[WHAT THE TASK ASKS] What I need is an exact repeat of the lines from the one with "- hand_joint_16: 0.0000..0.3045" through the end of the listing below. Leave out every picture.

_ _ _ _

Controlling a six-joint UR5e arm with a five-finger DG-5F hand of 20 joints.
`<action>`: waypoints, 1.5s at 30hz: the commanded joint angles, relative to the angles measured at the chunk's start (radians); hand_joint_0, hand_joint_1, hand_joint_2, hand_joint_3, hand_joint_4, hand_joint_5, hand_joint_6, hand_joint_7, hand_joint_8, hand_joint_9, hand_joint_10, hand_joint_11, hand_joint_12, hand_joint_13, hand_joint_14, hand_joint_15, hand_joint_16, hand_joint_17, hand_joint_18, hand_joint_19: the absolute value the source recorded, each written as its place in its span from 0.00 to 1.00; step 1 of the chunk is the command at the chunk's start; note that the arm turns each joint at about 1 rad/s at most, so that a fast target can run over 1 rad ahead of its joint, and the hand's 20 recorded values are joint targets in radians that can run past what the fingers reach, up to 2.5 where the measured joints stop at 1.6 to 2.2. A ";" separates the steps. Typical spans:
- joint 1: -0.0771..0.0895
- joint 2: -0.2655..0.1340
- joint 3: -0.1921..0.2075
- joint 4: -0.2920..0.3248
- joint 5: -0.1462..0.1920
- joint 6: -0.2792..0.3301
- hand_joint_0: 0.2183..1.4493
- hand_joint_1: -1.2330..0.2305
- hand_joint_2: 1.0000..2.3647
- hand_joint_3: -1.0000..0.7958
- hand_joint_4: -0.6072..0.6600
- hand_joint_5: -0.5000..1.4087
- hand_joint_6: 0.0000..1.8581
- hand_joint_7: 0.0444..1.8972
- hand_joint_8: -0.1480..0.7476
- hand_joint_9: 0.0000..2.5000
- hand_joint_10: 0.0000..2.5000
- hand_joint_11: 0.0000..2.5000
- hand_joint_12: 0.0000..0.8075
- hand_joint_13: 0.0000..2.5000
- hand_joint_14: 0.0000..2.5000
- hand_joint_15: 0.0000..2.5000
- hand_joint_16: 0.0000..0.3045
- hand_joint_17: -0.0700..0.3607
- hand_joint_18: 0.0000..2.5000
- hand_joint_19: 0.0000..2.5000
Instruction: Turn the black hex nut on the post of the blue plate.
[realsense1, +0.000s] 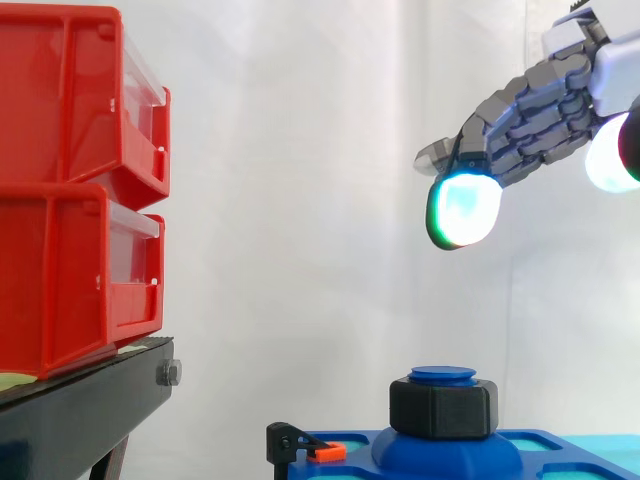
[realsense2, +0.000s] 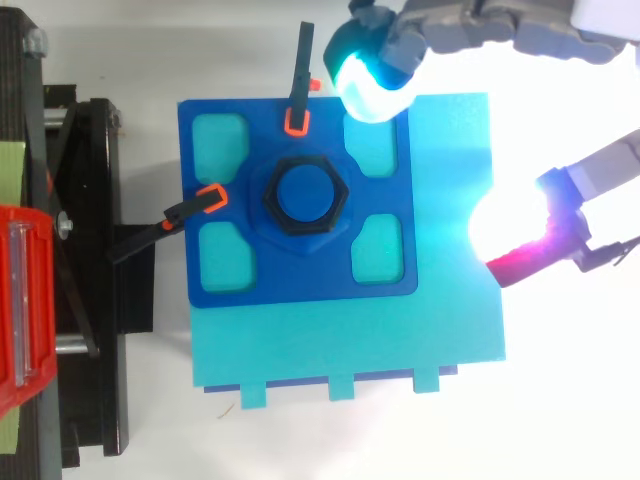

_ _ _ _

[RESPONSE AREA]
- hand_joint_16: 0.0000..0.3045
- hand_joint_17: -0.0700..0.3607
- hand_joint_18: 0.0000..2.5000
- hand_joint_19: 0.0000..2.5000
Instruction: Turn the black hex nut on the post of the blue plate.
[realsense1, +0.000s] 
[realsense2, +0.000s] 

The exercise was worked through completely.